Turistas ficam presas no Cristo Redentor durante ventania no Rio de Janeiro
O incidente ocorreu durante uma forte ventania que atingiu o Sudeste, causando mortes e interrupções em serviços. As visitantes relataram pânico e a ausência de avisos prévios sobre o risco.

Três turistas baianas ficaram abrigadas por cerca de três horas no Cristo Redentor, no Rio de Janeiro, após serem surpreendidas por ventos de até 100 km/h.
Rajadas de vento de até 100 km/h surpreenderam visitantes, que questionam a falta de alertas sobre o fenômeno.
O susto no cartão-postal
Hannielly Lopes, 23 anos, e duas amigas de Irecê, Bahia, visitavam o Cristo Redentor no Rio de Janeiro quando foram surpreendidas por uma ventania intensa por volta das 16h de quarta-feira (29/7). A força do vento, que atingiu cerca de 100 km/h na capital fluminense, gerou pânico entre as turistas.
Inicialmente, o grupo acreditou ser apenas um vento forte, chegando a gravar vídeos. No entanto, a situação se agravou rapidamente, levando-as a buscar abrigo. Hannielly descreveu o momento de desespero, onde temeram ser arrastadas pela força do vento.
A origem do fenômeno climático
Meteorologistas explicaram que a ventania foi uma frente de rajada, causada pelo grande contraste entre duas massas de ar distintas.

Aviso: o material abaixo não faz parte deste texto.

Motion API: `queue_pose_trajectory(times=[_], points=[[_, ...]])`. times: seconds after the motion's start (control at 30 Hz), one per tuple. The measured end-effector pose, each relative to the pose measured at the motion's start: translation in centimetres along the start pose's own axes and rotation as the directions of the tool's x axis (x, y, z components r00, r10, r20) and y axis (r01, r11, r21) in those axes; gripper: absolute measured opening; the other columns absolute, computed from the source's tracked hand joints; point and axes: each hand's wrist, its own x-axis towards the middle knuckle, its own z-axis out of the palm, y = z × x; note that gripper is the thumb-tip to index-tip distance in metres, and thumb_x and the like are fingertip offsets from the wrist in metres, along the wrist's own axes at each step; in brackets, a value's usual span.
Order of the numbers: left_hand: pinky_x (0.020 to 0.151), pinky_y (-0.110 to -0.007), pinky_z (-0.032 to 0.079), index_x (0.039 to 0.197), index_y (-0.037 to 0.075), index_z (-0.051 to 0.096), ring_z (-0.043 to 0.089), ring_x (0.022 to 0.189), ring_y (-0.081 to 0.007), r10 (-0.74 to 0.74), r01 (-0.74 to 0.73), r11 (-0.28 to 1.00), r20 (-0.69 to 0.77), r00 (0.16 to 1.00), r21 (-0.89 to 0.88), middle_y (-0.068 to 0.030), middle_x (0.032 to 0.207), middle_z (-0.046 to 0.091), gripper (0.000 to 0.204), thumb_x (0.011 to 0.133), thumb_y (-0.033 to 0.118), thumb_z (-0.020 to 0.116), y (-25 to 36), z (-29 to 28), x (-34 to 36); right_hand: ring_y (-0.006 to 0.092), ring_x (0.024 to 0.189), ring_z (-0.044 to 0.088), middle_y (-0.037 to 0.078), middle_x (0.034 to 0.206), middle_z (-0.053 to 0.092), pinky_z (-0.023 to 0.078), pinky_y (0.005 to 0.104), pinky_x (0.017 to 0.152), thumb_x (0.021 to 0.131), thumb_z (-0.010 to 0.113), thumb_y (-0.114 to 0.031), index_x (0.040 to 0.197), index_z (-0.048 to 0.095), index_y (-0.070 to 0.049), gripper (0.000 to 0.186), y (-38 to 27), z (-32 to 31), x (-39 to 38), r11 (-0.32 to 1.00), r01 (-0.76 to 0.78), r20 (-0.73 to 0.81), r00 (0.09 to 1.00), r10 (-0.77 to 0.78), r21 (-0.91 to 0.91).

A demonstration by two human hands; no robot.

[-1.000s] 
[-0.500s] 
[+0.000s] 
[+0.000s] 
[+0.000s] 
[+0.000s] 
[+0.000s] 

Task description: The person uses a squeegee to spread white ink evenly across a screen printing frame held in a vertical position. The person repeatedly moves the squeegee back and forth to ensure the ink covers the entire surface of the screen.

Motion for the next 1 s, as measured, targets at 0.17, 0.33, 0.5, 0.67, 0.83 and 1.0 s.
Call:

A região Sudeste estava sob um período de calor e tempo seco, enquanto uma frente fria avançava pelo Sul do país, trazendo ar mais frio e úmido.

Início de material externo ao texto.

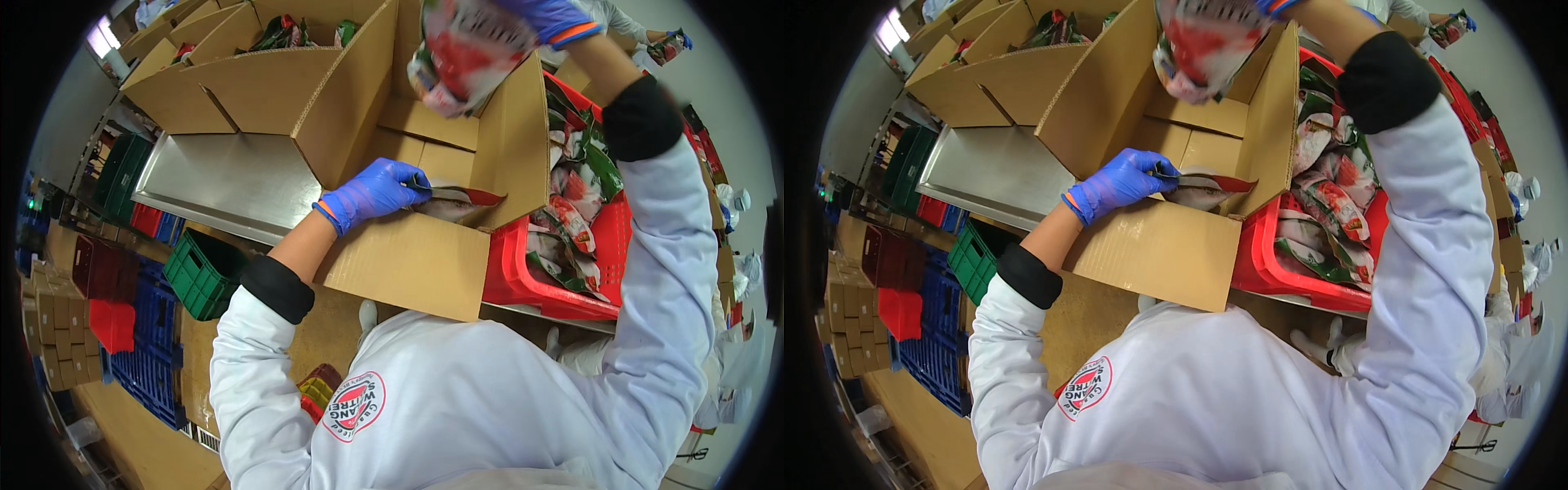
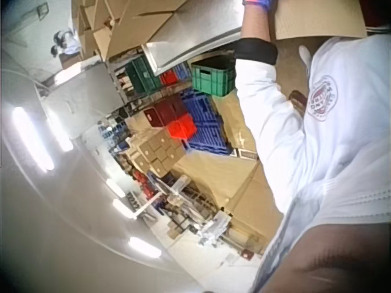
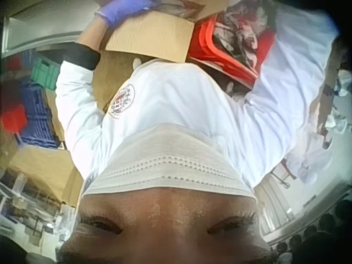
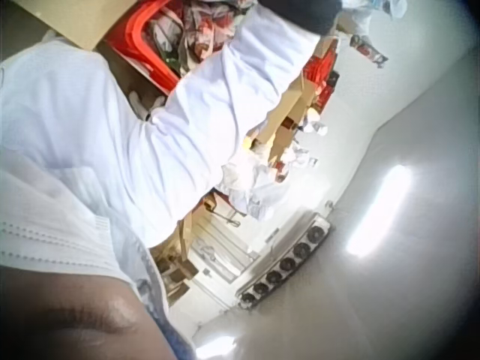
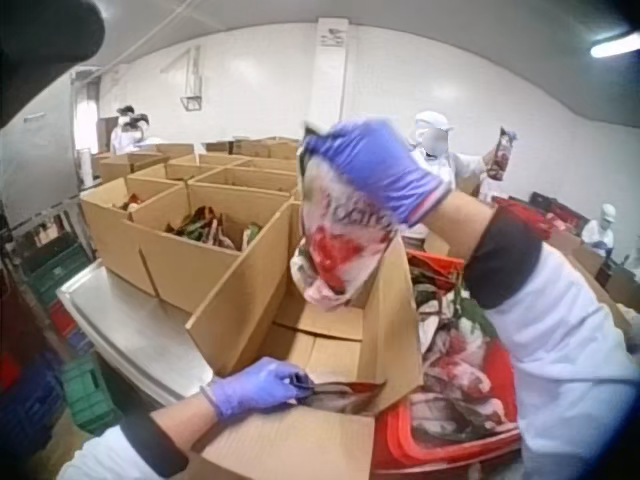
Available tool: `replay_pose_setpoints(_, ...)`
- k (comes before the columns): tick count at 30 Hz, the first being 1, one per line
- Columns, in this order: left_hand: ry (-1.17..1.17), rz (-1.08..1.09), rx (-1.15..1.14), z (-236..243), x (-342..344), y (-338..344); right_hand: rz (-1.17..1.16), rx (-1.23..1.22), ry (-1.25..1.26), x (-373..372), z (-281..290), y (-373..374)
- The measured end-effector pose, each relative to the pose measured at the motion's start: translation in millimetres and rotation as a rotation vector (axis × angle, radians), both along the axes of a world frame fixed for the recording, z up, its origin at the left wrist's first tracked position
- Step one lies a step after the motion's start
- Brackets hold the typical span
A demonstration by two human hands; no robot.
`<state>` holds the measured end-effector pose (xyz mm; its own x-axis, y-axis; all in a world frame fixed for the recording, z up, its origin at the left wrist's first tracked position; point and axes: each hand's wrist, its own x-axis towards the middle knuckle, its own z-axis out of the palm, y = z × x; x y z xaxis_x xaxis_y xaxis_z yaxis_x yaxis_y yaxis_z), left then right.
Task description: The person packs vacuum-sealed fish packages from a red basket into a cardboard box. They place the packages one by one, then close the box flaps. The person repeats the process with another basket of fish packages.
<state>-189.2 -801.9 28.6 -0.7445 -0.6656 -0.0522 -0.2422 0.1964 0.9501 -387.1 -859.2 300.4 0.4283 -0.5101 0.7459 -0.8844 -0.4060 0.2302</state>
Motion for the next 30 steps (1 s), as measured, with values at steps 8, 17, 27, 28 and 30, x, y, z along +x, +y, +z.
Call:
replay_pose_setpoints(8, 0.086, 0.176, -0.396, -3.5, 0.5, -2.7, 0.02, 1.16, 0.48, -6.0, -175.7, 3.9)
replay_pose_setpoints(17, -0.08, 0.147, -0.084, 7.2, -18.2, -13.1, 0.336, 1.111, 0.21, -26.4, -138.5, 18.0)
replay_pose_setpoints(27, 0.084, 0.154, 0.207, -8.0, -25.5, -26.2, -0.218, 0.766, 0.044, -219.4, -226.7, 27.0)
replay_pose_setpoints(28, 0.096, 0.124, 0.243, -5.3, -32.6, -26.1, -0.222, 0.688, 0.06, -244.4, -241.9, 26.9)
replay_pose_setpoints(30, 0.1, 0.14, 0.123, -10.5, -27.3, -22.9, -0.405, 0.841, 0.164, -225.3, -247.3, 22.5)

O choque térmico entre o ar quente e seco predominante e o ar frio e úmido da frente fria acelerou o fluxo de ar, resultando nos ventos extremamente fortes. Esse fenômeno climático causou cinco mortes, apagões e quedas de árvores em São Paulo e no Rio de Janeiro, além de suspender pousos e decolagens no Aeroporto Santos Dumont.
Pânico e busca por segurança
Naize Kessy, uma das amigas, relatou ter enviado uma mensagem de despedida à família devido ao medo. A altitude do Cristo Redentor, a 709 metros acima do nível do mar, intensificou a percepção do impacto dos ventos.

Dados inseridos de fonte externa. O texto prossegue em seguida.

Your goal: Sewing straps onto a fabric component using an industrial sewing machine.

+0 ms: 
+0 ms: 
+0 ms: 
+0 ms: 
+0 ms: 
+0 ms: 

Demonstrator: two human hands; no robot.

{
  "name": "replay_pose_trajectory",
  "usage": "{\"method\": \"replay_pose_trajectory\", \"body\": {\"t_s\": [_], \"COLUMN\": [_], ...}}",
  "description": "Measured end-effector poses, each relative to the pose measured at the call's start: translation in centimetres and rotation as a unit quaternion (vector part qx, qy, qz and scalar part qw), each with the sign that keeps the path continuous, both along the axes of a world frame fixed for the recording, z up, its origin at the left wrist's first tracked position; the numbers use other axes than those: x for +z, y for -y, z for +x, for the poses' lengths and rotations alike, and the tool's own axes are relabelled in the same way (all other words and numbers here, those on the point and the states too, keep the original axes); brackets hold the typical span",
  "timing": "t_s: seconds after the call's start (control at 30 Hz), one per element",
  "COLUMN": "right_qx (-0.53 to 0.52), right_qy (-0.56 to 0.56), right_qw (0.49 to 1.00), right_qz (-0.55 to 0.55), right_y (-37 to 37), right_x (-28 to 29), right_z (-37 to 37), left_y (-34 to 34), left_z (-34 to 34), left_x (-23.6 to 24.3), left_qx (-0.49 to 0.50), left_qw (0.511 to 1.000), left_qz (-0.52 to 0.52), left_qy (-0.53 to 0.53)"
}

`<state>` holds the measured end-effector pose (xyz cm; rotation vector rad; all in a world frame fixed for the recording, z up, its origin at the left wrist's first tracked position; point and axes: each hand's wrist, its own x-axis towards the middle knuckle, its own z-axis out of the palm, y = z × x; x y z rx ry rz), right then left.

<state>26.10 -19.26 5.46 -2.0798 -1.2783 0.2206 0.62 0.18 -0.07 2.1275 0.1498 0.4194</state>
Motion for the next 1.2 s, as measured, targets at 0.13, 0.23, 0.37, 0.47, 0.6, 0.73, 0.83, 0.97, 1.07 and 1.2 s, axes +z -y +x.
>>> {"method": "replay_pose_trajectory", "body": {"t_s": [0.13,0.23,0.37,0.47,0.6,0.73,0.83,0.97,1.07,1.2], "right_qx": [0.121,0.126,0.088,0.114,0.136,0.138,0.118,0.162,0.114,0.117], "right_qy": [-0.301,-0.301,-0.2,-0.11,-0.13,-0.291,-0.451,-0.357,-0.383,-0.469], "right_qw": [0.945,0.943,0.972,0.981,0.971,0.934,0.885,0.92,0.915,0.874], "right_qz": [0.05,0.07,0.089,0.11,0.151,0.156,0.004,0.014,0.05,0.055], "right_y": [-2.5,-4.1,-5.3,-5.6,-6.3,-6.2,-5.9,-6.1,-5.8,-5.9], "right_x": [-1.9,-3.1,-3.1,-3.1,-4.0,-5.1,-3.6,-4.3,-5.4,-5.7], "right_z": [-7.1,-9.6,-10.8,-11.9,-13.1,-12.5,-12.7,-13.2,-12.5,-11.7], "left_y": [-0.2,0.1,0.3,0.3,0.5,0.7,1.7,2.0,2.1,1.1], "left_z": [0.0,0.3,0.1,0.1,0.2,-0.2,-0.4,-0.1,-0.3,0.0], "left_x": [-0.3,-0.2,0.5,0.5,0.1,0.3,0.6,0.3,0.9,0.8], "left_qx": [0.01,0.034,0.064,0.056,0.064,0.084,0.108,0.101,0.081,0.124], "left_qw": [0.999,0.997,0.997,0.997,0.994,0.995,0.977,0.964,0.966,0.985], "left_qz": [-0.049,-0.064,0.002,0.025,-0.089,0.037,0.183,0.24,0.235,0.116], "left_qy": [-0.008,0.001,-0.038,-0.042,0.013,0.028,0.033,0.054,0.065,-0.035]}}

Diante da persistência da ventania, as turistas decidiram procurar um local seguro. Funcionários do Santuário Cristo Redentor e do Parque Nacional da Tijuca as orientaram, conduzindo-as a um sanitário onde permaneceram abrigadas por aproximadamente três horas. Ingrid Silva descreveu o ambiente de oração e desespero de outras pessoas, enquanto Naize se angustiou ao ver visitantes procurando familiares perdidos na confusão.
Questionamentos sobre alertas e segurança
As três amigas afirmaram não ter recebido qualquer aviso prévio sobre o risco de ventania antes de sua visita. Hannielly questionou a ausência de notícias sobre o vendaval e a manutenção do funcionamento de pontos turísticos como o Cristo Redentor e o Bondinho durante um evento tão perigoso, que colocou vidas em risco e resultou em mortes na cidade.